ClickHouse Materialized View consuming a lot of Memory and CPU

37 views Asked by At

TMP table definition (where we inserting all the data)

CREATE TABLE guardicore.mv_test_data_tmp
(
    `some_id` UUID,
    `count` Nullable(UInt32),
    `aggr_id` FixedString(64),
    `id` UUID,
    `start_time` DateTime64(6),
)
ENGINE = MergeTree
PARTITION BY toDate(start_time)
ORDER BY start_time
TTL toDateTime(start_time) + toIntervalHour(1)
SETTINGS allow_nullable_key = 1, index_granularity = 8192

Final table definition (for aggregated data)
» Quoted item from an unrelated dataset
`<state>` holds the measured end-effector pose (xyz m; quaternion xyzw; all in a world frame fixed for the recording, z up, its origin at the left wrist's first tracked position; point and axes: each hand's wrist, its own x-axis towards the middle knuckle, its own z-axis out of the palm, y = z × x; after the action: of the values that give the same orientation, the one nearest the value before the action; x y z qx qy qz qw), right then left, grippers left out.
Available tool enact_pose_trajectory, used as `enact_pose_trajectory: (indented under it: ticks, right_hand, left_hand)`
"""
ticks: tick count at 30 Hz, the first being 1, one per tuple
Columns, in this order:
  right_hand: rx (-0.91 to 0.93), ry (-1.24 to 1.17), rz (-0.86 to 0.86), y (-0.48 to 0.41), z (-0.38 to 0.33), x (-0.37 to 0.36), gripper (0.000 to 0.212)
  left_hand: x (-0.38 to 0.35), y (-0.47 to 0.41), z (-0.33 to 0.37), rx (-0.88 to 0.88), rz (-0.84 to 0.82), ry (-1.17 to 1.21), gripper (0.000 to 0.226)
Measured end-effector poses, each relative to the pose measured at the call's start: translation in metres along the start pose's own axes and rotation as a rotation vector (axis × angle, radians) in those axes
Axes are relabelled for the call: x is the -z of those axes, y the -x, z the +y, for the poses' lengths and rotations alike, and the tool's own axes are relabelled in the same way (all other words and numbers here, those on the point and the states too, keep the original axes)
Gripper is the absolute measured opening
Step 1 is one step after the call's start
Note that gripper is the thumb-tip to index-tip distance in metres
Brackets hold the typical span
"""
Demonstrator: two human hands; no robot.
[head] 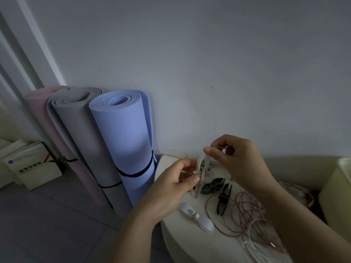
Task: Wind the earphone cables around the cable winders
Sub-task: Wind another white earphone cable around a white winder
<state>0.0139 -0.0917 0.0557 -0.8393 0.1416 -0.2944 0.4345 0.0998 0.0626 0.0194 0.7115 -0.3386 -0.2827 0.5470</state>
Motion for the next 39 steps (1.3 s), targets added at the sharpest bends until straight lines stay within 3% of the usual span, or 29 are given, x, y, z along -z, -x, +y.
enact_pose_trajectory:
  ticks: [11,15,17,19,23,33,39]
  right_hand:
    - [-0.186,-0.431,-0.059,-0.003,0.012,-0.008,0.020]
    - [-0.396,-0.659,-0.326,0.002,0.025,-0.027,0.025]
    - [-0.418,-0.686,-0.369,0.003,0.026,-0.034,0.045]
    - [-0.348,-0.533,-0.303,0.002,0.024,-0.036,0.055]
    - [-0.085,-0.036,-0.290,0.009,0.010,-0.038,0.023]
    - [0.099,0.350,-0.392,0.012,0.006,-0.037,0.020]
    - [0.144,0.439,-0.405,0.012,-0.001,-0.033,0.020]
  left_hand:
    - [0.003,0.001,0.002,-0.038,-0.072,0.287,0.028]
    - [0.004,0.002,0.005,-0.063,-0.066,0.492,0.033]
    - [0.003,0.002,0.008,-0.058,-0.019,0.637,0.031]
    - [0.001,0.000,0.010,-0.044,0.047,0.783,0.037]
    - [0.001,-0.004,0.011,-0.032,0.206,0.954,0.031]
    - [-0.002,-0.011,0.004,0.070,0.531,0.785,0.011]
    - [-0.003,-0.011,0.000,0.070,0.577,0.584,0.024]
CREATE TABLE guardicore.mv_test_data
(
    `some_id` UUID,
    `count` Nullable(UInt32),
    `aggr_id` FixedString(64),
    `id` UUID,
    `start_time` DateTime64(6),
)
ENGINE = SummingMergeTree
PARTITION BY toDate(start_time)
ORDER BY (start_time, aggr_id)
SETTINGS allow_nullable_key = 1, index_granularity = 8192

Materialized view for final table:

CREATE MATERIALIZED VIEW guardicore.mv_test_data_mv TO guardicore.mv_test_data
(
    `aggr_id` FixedString(64),
    `start_time` DateTime,
    `count` Nullable(UInt64),
    `some_id` UUID,
    `id` UUID,
) AS
SELECT
    aggr_id,
    toStartOfFifteenMinutes(start_time) AS start_time,
    sum(count) AS count,
    anyLast(some_id) AS some_id,
FROM guardicore.mv_test_data_tmp
GROUP BY
    aggr_id,
    start_time
ORDER BY
    aggr_id ASC,
    start_time ASC

Issue is that when MV is on and i am doing aggregation. ClickHouse consumes around 2-3 times more Memory and CPU. Am i missed something in definitions or should check some configurations? Currently all configurations a default CH configurations. Test was with 300,000,000 inserts to TMP table during 4 hours

1

There are 1 answers

1
Slach On

Nullable keys have no sense for count field just insert 0 value Nullable fields have bad performance

better use ORDER BY (aggr_id, start_time) for guardicore.mv_test_data for future selects

memory and CPU usage depends on cardinality for combinations values for aggr_id, start_time in each INSERT statement, more combinations more memory and CPU for GROUP BY and ORDER BY for processing MATERIALIZED VIEW trigger

could you share

SELECT 
 count(), 
 uniq(tuple( aggr_id, toStartOfFifteenMinutes(start_time))) AS uniq_combinations 
FROM guardicore.mv_test_data_tmp

to try to understand efficiency of your aggregation?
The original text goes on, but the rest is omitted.